Wyo. Stat. Ann. § 39-14-201(a)(xviii). Conclusions, ¶ 138.


155.    The statutory definition of “natural gas” provides additional information about what constitutes a processing facility:

 

all gases, both hydrocarbon and nonhydrocarbon, that occur naturally beneath the earth's crust and are produced from an oil or gas well. For the purposes of taxation, the term natural gas includes products separated for sale or distribution during processing of the natural gas stream including, but not limited to plant condensate, natural gas liquids and sulfur;


Wyo. Stat. Ann. § 39-14-201(a)(xv). Conclusions, ¶ 140.

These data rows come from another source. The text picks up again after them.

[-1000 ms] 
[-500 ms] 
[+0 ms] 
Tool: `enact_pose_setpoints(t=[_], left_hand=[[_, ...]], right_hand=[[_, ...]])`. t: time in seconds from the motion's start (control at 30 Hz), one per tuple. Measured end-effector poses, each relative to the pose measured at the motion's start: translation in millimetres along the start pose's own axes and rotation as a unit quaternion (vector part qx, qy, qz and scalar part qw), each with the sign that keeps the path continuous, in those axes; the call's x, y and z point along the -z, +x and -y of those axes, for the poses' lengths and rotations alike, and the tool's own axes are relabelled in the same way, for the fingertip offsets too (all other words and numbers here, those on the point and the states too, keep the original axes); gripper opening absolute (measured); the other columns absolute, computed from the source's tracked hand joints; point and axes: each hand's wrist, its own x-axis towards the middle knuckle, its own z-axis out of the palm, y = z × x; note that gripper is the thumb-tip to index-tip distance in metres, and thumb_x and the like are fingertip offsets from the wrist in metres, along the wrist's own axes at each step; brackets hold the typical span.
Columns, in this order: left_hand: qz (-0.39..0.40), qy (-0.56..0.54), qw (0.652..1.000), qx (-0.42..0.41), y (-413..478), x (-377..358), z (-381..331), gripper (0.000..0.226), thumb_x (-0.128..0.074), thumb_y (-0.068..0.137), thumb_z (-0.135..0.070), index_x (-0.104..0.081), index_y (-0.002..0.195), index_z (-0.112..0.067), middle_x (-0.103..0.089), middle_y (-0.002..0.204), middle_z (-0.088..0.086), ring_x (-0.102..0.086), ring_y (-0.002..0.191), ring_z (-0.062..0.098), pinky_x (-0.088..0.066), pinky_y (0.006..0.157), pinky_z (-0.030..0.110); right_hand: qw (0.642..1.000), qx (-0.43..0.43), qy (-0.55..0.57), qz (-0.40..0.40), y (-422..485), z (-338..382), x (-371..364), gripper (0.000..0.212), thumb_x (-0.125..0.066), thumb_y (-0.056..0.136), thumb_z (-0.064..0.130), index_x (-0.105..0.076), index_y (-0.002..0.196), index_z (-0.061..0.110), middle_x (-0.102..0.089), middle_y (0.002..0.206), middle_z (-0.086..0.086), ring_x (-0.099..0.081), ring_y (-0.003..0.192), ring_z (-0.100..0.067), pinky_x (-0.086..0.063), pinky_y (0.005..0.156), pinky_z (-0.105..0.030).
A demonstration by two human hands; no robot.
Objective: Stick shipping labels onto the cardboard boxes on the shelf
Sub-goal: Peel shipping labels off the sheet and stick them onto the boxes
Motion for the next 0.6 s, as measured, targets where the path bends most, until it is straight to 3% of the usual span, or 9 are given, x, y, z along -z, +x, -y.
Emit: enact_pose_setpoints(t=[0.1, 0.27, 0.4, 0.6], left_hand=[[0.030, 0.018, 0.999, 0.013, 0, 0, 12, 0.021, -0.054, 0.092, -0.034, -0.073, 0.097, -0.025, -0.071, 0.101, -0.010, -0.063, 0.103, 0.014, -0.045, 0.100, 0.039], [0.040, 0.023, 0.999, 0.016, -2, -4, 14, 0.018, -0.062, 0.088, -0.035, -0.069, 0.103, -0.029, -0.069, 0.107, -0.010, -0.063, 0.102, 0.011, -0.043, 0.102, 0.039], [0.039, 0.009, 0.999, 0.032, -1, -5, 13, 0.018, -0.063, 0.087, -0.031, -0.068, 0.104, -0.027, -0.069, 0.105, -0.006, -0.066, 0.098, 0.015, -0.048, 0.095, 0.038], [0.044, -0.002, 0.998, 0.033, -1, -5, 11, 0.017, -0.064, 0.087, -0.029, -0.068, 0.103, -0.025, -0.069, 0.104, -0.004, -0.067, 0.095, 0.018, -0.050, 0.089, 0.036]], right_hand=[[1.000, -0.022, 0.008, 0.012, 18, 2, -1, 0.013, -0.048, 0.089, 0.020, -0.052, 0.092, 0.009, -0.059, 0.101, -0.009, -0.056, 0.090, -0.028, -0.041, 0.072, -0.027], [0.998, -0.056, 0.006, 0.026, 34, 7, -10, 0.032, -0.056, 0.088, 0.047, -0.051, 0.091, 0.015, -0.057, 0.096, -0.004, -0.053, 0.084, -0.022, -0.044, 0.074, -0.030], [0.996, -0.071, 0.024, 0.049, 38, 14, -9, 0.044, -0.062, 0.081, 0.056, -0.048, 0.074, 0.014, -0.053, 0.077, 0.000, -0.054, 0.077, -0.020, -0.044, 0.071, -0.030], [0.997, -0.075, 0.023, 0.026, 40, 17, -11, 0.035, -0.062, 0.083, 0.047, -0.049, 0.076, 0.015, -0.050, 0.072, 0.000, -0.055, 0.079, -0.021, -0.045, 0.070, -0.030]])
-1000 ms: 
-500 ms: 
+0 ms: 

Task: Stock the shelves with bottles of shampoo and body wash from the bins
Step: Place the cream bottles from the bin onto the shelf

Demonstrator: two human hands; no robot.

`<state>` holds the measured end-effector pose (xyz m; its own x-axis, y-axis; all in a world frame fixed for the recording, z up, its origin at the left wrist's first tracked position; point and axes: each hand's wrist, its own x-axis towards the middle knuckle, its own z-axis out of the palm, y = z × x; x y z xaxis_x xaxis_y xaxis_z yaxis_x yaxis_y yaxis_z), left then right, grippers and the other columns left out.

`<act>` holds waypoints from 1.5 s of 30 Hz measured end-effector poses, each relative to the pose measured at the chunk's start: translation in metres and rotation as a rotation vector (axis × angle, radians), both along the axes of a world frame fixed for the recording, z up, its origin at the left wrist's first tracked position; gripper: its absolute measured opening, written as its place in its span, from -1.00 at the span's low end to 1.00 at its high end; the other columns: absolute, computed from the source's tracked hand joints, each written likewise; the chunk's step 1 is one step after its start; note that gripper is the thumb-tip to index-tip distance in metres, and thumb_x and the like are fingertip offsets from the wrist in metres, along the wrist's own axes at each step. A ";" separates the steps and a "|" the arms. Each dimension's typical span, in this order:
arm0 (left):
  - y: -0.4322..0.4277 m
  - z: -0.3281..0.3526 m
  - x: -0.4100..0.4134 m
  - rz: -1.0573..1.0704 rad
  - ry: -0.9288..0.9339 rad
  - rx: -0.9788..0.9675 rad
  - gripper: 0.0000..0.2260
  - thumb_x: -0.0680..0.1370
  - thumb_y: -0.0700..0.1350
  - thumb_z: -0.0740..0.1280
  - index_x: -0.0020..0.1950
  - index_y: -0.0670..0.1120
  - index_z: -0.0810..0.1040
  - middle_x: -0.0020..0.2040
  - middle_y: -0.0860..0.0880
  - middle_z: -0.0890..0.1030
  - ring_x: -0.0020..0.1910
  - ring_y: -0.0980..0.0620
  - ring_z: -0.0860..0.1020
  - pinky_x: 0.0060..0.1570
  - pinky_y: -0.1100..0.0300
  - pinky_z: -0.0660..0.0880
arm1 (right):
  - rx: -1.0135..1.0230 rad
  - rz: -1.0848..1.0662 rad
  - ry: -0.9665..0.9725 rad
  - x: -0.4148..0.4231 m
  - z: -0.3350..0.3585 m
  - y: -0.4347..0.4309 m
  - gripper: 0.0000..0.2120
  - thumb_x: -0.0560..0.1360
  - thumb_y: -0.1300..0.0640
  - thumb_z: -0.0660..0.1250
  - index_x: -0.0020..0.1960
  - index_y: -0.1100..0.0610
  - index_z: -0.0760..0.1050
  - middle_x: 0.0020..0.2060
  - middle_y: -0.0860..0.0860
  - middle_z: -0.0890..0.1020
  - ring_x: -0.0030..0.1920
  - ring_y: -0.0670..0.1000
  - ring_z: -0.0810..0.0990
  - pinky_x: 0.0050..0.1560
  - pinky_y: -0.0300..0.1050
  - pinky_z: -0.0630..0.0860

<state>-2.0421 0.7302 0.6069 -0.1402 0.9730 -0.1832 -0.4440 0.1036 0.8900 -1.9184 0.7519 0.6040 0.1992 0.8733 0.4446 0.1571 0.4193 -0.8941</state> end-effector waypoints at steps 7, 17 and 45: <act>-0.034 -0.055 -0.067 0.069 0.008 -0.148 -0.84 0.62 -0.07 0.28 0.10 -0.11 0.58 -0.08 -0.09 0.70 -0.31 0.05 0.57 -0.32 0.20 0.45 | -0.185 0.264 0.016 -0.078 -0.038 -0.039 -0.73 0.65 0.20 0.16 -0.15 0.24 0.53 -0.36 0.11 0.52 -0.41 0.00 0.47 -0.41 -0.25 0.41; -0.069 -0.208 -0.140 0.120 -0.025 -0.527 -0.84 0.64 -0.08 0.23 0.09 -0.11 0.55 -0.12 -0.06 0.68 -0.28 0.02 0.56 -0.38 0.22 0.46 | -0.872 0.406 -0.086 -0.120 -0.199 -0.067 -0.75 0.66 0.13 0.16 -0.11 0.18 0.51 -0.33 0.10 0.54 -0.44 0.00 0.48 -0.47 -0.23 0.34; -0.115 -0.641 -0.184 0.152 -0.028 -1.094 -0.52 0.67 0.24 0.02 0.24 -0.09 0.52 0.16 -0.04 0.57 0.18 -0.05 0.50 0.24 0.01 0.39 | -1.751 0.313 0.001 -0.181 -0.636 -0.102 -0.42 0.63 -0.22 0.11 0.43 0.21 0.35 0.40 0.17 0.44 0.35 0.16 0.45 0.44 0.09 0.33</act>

156.    ExxonMobil characterizes the Board discussion in Williams with regard to what constitutes a processing facility as the Board initiating development of a “test” with four criteria as to what constitutes a processing facility:

 

In Williams, this Board identified four criteria that helped inform the analysis of what constitutes a processing facility:

 

A.    Does the facility conform to the “common understanding” of what constitutes a processing facility? (Williams Board Opinion at ¶ 125);

 

B.    Does the facility perform processing as that term is used in the statutory definition of “natural gas”? (Id.);

 

C.    Does the facility perform the functions listed in the statutory definition of “processing”? (Id. at ¶131); and

 

D.    Is the facility similar to Wyoming processing plants like Whitney Canyon, Painter, and Carter Creek, which were the type of processing facilities known to the Wyoming legislature when it passed the valuation statutes? (Id. at ¶¶ 125, 131).


[ExxonMobil Corporation’s Proposed Findings of Fact, Conclusions of Law ands Order, ¶¶ 132, 133].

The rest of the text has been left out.